Nel ’44 il futuro segretario del Msi firmò per la Repubblica di Salò il bando di fucilazione per chi andava con i partigiani. Un fatto avvolto nell'omertà finché quel testo non venne pubblicato da l’Unità e il manifesto. Ora un libro di Carlo Ricchini ricostruisce tutta la vicenda

Capita di dover sentir dire con malcelata soddisfazione democratica – anche da chi, sinistramente, si professa di sinistra – che Almirante e Berlinguer provassero reciproci sentimenti di rispetto se non addirittura di stima (mancherebbe l’affetto per una zuccherosa triade da Piccolo mondo antico). Capita che qualcuno rievochi quasi con deamicisiana commozione l’omaggio che il capo del Msi fece al segretario del Pci presso la camera ardente allestita in via delle Botteghe oscure in quel giugno della sua scomparsa. Capita di leggere righe di rimpianto per quella stagione politica segnata da Berlinguer e Almirante. Una stagione in cui, con le loro ali – destra e sinistra – perimetrarono il sempre affollatissimo centro presidiato dai tanti papaveri democristiani e le tante paperelle di contorno.

Con uno di quei democristiani – nello specifico, il di lui collega di beatitudine Aldo Moro – Berlinguer cercò di stringere quel patto scellerato affossatore di ogni progettualità dell’unione delle sinistre. Spaventatissimo dal golpe cileno e temendo di precipitare in quell’abisso, il segretario del Pci era nietzschianamente finito nei tentacoli della Democrazia cristiana (quella “buona”, s’intende, quella morotea), che con le braccia di Moro l’aveva accolto come figliol prodigo della democrazia. Un abbraccio che – nelle intenzioni e nelle intuizioni di Moro – avrebbe finito per stritolare il mondo comunista (come in effetti sarà sulla lunga distanza, con la lieve margherita a primeggiare sulla corposa quercia). Ma questa è un’altra storia, come suol dirsi. Torniamo a quella del segretario dell’insospettabile estimatore di Berlinguer, vale a dire quel segretario del Movimento sociale erede del Pnf, cui ha dedicato una ricerca storica Carlo Ricchini, già caporedattore dell’Unità, con un libro, L’avrai, camerata Almirante edito da 4Punte edizioni (i chiodi a quattro punte usati dai partigiani per sabotare gli spostamenti dei nazifascisti, e per questo, simbolo della Resistenza).

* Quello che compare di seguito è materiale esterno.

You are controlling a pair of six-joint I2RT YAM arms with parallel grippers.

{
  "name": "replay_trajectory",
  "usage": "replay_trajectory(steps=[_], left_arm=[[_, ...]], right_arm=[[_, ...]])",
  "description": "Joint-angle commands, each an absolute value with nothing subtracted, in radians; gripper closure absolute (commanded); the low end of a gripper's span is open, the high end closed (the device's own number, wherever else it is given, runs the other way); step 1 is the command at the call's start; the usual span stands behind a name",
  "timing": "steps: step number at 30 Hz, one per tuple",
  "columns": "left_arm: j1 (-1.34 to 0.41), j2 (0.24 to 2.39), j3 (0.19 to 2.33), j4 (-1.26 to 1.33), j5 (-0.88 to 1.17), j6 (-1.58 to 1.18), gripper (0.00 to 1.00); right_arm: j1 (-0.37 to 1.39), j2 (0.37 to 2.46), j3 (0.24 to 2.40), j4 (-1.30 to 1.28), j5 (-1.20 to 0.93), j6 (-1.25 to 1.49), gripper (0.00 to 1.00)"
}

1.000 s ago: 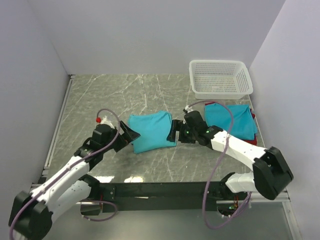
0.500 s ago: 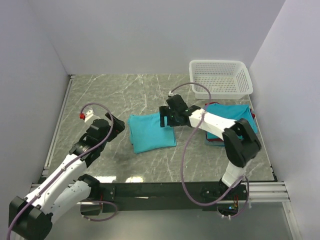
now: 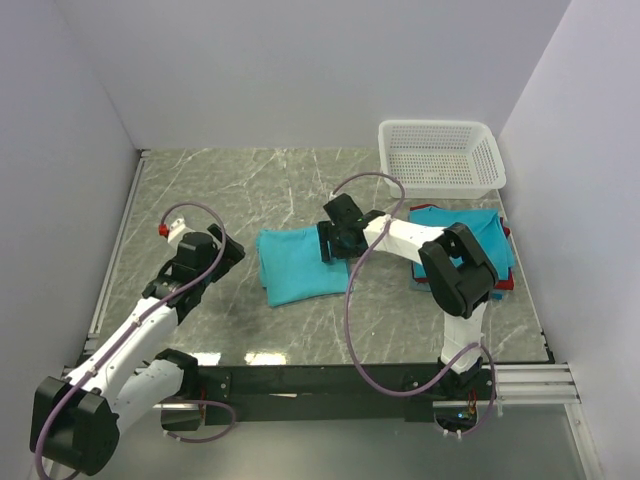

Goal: Fold and stack the t-shirts
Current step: Neatly place the folded tshirt to the corner

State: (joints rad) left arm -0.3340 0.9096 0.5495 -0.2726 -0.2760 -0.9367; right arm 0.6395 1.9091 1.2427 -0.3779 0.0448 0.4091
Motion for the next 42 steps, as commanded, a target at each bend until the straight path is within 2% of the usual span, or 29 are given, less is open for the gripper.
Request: replay_trajectory(steps=[1,3,8,9,11,12,15,27,33,42], left_arm=[[-0.315,0.908,0.543,-0.224,-0.229,-0.916,0.01],[-0.311,0.907,0.542,-0.225,-0.23,-0.917,0.01],[-0.304,0.899,0.528,-0.224,-0.241,-0.919,0.01],[-0.302,0.897,0.526,-0.225,-0.245,-0.919,0.01],[-0.301,0.896,0.526,-0.233,-0.255,-0.919,0.0],[-0.298,0.894,0.525,-0.233,-0.255,-0.92,0.0],[-0.296,0.89,0.52,-0.229,-0.25,-0.917,0.01],[-0.293,0.87,0.511,-0.233,-0.247,-0.923,0.01],[-0.291,0.864,0.509,-0.233,-0.255,-0.928,0.01],[-0.29,0.865,0.515,-0.241,-0.267,-0.928,0.01]], right_arm=[[0.657,1.956,1.233,-0.388,0.026,0.419,0.28],[0.669,1.963,1.23,-0.385,0.031,0.42,0.38],[0.707,2.003,1.244,-0.4,0.057,0.393,0.53],[0.715,2.009,1.25,-0.409,0.058,0.376,0.63],[0.732,2.019,1.262,-0.42,0.08,0.365,0.76],[0.736,2.016,1.261,-0.42,0.087,0.351,0.87],[0.747,1.977,1.249,-0.426,0.138,0.325,1.0],[0.75,1.717,1.184,-0.659,0.596,0.292,1.0],[0.752,1.6,1.149,-0.692,0.747,0.201,1.0],[0.736,1.582,1.238,-0.865,0.976,0.202,1.0]])
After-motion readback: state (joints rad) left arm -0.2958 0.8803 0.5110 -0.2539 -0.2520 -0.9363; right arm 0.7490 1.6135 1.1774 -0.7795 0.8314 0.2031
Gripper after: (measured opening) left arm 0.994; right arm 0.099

Si tratta, in buona sostanza, della restituzione della memoria a un Paese troppo spesso distratto, tanto da far avanzare da qualche amministratore pubblico proposte oscene quali quelle dello scorso 16 gennaio, quando, mentre il Senato nominava Liliana Segre presidente di un Comitato per contrastare ogni forma di razzismo e di violenza (con la vergognosa, seppur coerente assenza dei voti delle destre), nell’albo pretorio del Comune di Verona appariva la decisione di intitolare una via a Giorgio Almirante: decisione che portava la Segre a rifiutare contestualmente la cittadinanza onoraria offertale dalla città dei due amanti del balcone, con queste parole: «Le due scelte sono incompatibili per storia, etica e logica». Memore di…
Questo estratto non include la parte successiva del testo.